18-845 Group Project (GP)

Important dates

  1. Thu Feb 22 (1:30pm): GP abstracts due
    • Email your abstract to droh@cs.cmu.edu

  2. Thu Mar 22 (1:30pm): GP mid-term oral reports due
    • Make an appointment to meet with your TA.

  3. Thu Apr 26 (1:30pm) : GP reports due
    • Email your report to droh@cs.cmu.edu

  4. Tue May 1 (1:30pm) : GP reviews due
    • Email your reviews (one file per review) to droh@cs.cmu.edu

  5. Thu May 3 (1:30pm): GP poster session, Location HH 1112
    • Prepare eight or nine letter sized sheets

  6. Sun May 6 (11:59pm): Final camera-ready GP reports due
    • Email your report to droh@cs.cmu.edu

1. Instructions for Preparing Your GP abstracts

  • The abstract must contain the following parts:
    • Title
    • Authors
    • One or two paragraphs describing what you aim to do
    • A paragraph describing the expected result (What do you hope to learn? What conclusions do you hope to draw?)

2. Instructions for Delivering Your GP Mid-Term Oral Report

  • Your TA will meet with you March 22 or March 23 to learn about your progress on the project and to give you guidance and encouragement. This is an informal face-to-face meeting. You are not required to prepare any written material. Both group members must attend.

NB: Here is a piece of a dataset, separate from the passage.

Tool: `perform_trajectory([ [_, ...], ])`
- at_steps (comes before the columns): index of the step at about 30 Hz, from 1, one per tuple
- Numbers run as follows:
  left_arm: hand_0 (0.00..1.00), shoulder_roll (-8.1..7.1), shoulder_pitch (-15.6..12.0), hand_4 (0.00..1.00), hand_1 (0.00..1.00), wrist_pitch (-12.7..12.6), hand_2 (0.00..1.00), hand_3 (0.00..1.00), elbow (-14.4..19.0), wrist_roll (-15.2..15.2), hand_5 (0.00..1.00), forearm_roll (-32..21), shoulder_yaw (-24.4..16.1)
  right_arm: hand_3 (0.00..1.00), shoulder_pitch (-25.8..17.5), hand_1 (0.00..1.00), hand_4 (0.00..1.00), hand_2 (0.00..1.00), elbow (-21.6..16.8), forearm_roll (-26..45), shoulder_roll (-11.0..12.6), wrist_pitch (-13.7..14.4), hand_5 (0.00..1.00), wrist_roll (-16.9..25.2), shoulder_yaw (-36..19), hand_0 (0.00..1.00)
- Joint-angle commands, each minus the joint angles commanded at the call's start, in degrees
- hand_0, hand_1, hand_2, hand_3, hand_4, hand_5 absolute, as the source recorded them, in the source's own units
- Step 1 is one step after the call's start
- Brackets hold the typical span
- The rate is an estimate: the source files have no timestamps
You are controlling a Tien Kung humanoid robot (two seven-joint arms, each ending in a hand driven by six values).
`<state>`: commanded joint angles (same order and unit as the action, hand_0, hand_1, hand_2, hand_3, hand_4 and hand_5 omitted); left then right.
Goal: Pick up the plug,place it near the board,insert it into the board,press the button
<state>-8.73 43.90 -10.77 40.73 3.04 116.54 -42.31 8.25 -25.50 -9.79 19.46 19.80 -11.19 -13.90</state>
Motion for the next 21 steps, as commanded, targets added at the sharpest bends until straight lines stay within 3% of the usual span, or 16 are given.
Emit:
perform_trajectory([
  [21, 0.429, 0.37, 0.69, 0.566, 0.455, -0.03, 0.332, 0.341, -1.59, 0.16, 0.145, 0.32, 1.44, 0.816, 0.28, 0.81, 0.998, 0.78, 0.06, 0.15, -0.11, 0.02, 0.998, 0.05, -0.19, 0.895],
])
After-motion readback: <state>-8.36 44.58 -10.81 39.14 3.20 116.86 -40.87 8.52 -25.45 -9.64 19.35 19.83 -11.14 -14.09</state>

3. Instructions for Preparing and Submitting Your GP Reports

  • Reports are limited to 10 pages.
  • Reports must follow the official ACM Proceedings format. Use the Word or Latex templates provided by ACM.
  • Reports must include the following parts:
    • Abstract - A paragraph that summarizes the problem and the results.
    • Introduction - Sets the context, describes the problem, and describes your solution.
    • Description - One or more sections that describes the problem and your approach to the solution in detail.
    • Evaluation - A section that quantitatively evaluates your ideas.
    • Related work - Describes work related to your work.
    • Summary and Conclusions - Summarize what you did and what interesting things you learned from the project.
  • Send your reports to droh@cs.cmu.edu.

4. Instructions for Reviewing Your Classmates' Reports

  • Each project report will be reviewed (anonymously) by three of your classmates. Thus, every student will review three reports.
  • Your instructors will evaluate the quality of your reviews as part of your overall project score.
  • Use the same review template you used for your critiques.
  • Send each review as a separate file attachment to droh@cs.cmu.edu.

5. Instructions for Preparing Your Poster Presentations

  • I'll bring 32" x 40" foam core poster boards, easels, and push pins for you to attach your hardcopies to the poster board. Each group will have their own poster board and easel.
  • A poster board can hold 8 letter-size (8 1/2 x 11) pieces of paper in landscape format, or 9 pages in portrait format.
  • You should prepare an 8 or 9 page presentation and bring the hardcopies with you to class. One of these pages must be a title page with the title of your project and your names.
  • I'll order some good food and drinks for us.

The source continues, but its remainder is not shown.